[Records from a data collection]
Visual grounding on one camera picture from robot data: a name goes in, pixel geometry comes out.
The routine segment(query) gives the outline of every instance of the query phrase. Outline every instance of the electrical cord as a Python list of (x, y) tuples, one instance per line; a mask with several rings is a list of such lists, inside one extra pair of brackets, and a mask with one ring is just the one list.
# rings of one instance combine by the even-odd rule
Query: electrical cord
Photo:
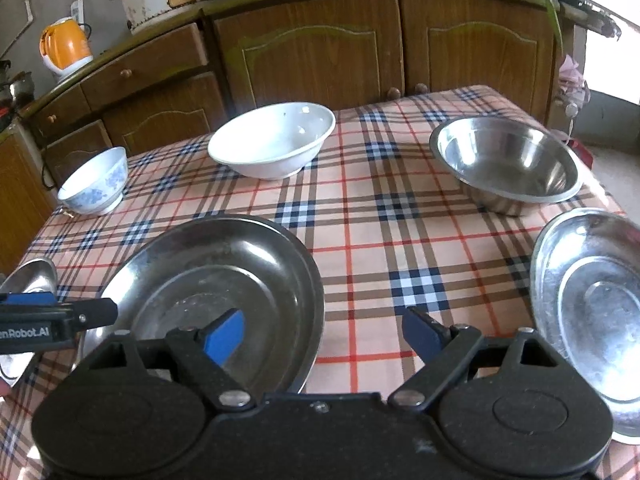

# How to complete this task
Reproduce the data word for word; no pictures.

# Written reply
Visual grounding on one camera picture from robot data: a name goes in, pixel geometry comes out.
The routine segment(query) gives the outline of every instance of the query phrase. Outline every instance of the electrical cord as a Python list of (x, y) tuples, one instance per line; a mask with several rings is a list of such lists, inside one extra pair of brackets, and a mask with one ring is just the one list.
# rings of one instance combine by the even-odd rule
Query: electrical cord
Photo:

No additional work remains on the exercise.